[STUDY MATERIAL Boundary: Start]

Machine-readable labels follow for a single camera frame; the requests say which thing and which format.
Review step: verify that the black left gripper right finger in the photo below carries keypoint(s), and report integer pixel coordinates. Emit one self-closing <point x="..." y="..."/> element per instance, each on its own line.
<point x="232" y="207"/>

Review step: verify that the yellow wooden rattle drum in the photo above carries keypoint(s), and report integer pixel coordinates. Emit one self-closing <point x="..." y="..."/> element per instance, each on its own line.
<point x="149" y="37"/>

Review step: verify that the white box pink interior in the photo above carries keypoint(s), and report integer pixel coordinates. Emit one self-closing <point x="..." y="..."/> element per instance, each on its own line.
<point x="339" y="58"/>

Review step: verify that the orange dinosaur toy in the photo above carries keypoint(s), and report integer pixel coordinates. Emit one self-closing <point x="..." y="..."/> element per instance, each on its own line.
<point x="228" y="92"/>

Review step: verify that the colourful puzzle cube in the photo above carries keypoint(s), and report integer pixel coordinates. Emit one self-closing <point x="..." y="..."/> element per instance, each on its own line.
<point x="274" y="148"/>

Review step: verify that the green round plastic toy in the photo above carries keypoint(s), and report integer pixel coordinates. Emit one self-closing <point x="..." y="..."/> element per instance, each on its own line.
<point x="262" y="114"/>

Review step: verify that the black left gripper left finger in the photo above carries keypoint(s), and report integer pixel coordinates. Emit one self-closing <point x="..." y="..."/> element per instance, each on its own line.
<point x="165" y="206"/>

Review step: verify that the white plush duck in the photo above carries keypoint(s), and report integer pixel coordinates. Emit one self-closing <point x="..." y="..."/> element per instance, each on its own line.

[STUDY MATERIAL Boundary: End]

[ASSIGNMENT]:
From the line that contains "Review step: verify that the colourful" through the final line of the entries above, every line must be reproduced exactly and nothing more.

[SOLUTION TO THE EXERCISE]:
Review step: verify that the colourful puzzle cube in the photo above carries keypoint(s), and report integer pixel coordinates. Emit one self-closing <point x="..." y="..."/> element per instance, each on its own line.
<point x="274" y="148"/>

Review step: verify that the green round plastic toy in the photo above carries keypoint(s), and report integer pixel coordinates. Emit one self-closing <point x="..." y="..."/> element per instance, each on its own line.
<point x="262" y="114"/>

Review step: verify that the black left gripper left finger in the photo above carries keypoint(s), and report integer pixel coordinates. Emit one self-closing <point x="..." y="..."/> element per instance, each on its own line.
<point x="165" y="206"/>

Review step: verify that the white plush duck in the photo above carries keypoint(s), and report integer pixel coordinates. Emit one self-closing <point x="..." y="..."/> element per instance, each on its own line.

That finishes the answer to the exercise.